--- Information provided ---
+ + + + +
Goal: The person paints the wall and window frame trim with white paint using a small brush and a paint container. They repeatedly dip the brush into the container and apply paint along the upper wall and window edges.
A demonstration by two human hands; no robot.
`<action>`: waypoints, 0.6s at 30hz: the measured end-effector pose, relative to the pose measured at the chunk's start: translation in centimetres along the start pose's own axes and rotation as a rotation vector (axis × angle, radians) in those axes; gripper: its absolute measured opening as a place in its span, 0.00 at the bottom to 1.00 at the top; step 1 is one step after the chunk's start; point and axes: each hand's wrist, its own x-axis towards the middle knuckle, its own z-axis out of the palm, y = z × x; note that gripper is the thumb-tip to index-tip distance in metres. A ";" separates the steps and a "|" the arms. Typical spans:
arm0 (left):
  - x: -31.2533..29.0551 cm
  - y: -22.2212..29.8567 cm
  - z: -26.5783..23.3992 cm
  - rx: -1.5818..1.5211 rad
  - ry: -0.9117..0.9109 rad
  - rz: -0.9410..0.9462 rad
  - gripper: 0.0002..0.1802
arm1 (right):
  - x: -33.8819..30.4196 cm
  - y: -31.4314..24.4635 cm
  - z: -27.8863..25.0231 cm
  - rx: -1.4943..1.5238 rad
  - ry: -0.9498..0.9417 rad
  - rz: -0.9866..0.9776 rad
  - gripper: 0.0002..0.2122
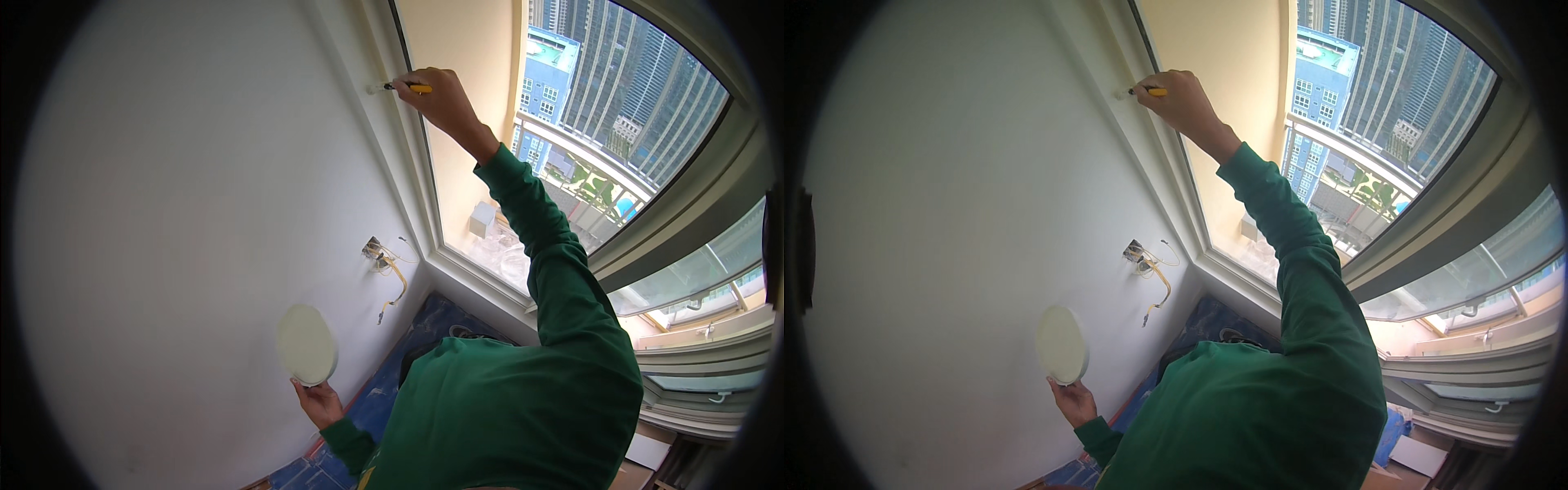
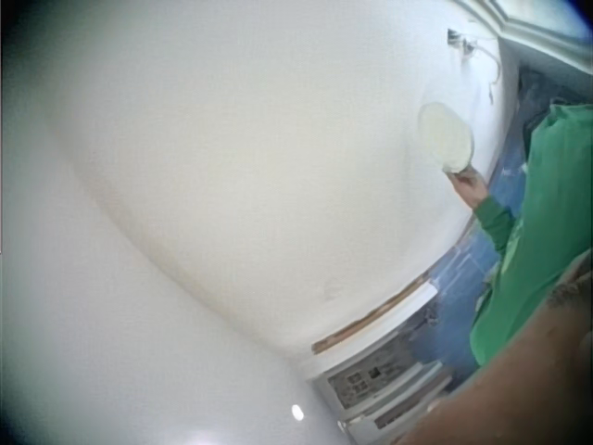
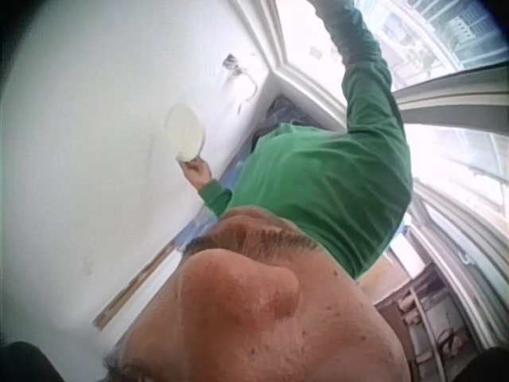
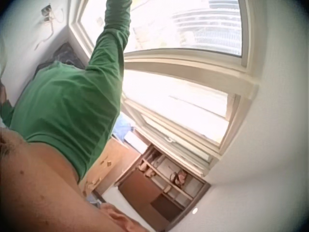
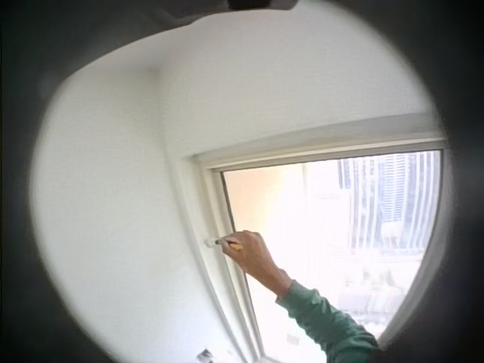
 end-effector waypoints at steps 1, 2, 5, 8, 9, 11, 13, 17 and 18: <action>0.3 0.0 -0.3 -0.042 -0.035 -0.016 0.20 | 2.3 -0.5 -0.4 -0.044 0.062 -0.102 0.12; 0.2 -0.3 0.1 -0.037 -0.017 0.001 0.20 | 4.4 -1.3 -0.8 -0.066 0.111 -0.155 0.12; -0.2 -1.0 0.3 -0.040 -0.002 0.044 0.20 | 9.8 -2.5 -1.7 -0.123 0.343 -0.290 0.11; -0.3 -1.2 -0.8 -0.047 -0.025 0.066 0.20 | 11.7 -3.5 -2.0 -0.094 0.532 -0.554 0.10; -0.4 -1.3 -0.9 -0.031 -0.001 0.087 0.20 | 11.7 -3.8 -1.7 -0.096 0.495 -0.500 0.10; -0.7 -1.3 -1.8 -0.050 0.028 0.094 0.21 | 9.2 -4.1 -0.5 -0.107 0.417 -0.385 0.09; -0.4 -1.2 -3.1 -0.123 0.027 0.055 0.22 | 6.4 -2.4 0.7 -0.179 0.290 -0.337 0.08; -1.0 -1.4 -2.0 -0.050 0.107 0.116 0.22 | 2.2 -2.7 0.8 -0.213 0.135 -0.222 0.08; -0.8 -1.2 -2.3 -0.064 0.098 0.100 0.21 | 2.3 -3.1 0.8 -0.202 0.129 -0.200 0.08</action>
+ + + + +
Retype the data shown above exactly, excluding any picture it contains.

Goal: The person paints the wall and window frame trim with white paint using a small brush and a paint container. They repeatedly dip the brush into the container and apply paint along the upper wall and window edges.
A demonstration by two human hands; no robot.
`<action>`: waypoints, 0.6s at 30hz: the measured end-effector pose, relative to the pose measured at the chunk's start: translation in centimetres along the start pose's own axes and rotation as a rotation vector (axis × angle, radians) in those axes; gripper: its absolute measured opening as a place in its span, 0.00 at the bottom to 1.00 at the top; step 1 is one step after the chunk's start; point and axes: each hand's wrist, its own x-axis towards the middle knuckle, its own z-axis out of the palm, y = z × x; note that gripper is the thumb-tip to index-tip distance in metres. A ";" separates the steps and a "|" the arms. Typical spans:
arm0 (left):
  - x: -31.2533..29.0551 cm
  - y: -22.2212..29.8567 cm
  - z: -26.5783..23.3992 cm
  - rx: -1.5818..1.5211 rad
  - ry: -0.9117..0.9109 rad
  - rz: -0.9410..0.9462 rad
  - gripper: 0.0002..0.1802
arm1 (right):
  - x: -33.8819..30.4196 cm
  - y: -31.4314..24.4635 cm
  - z: -27.8863..25.0231 cm
  - rx: -1.4943..1.5238 rad
  - ry: -0.9498..0.9417 rad
  - rz: -0.9866..0.9776 rad
  - gripper: 0.0002..0.2122
 end-effector waypoints at steps 1, 2, 5, 8, 9, 11, 13, 17 and 18: <action>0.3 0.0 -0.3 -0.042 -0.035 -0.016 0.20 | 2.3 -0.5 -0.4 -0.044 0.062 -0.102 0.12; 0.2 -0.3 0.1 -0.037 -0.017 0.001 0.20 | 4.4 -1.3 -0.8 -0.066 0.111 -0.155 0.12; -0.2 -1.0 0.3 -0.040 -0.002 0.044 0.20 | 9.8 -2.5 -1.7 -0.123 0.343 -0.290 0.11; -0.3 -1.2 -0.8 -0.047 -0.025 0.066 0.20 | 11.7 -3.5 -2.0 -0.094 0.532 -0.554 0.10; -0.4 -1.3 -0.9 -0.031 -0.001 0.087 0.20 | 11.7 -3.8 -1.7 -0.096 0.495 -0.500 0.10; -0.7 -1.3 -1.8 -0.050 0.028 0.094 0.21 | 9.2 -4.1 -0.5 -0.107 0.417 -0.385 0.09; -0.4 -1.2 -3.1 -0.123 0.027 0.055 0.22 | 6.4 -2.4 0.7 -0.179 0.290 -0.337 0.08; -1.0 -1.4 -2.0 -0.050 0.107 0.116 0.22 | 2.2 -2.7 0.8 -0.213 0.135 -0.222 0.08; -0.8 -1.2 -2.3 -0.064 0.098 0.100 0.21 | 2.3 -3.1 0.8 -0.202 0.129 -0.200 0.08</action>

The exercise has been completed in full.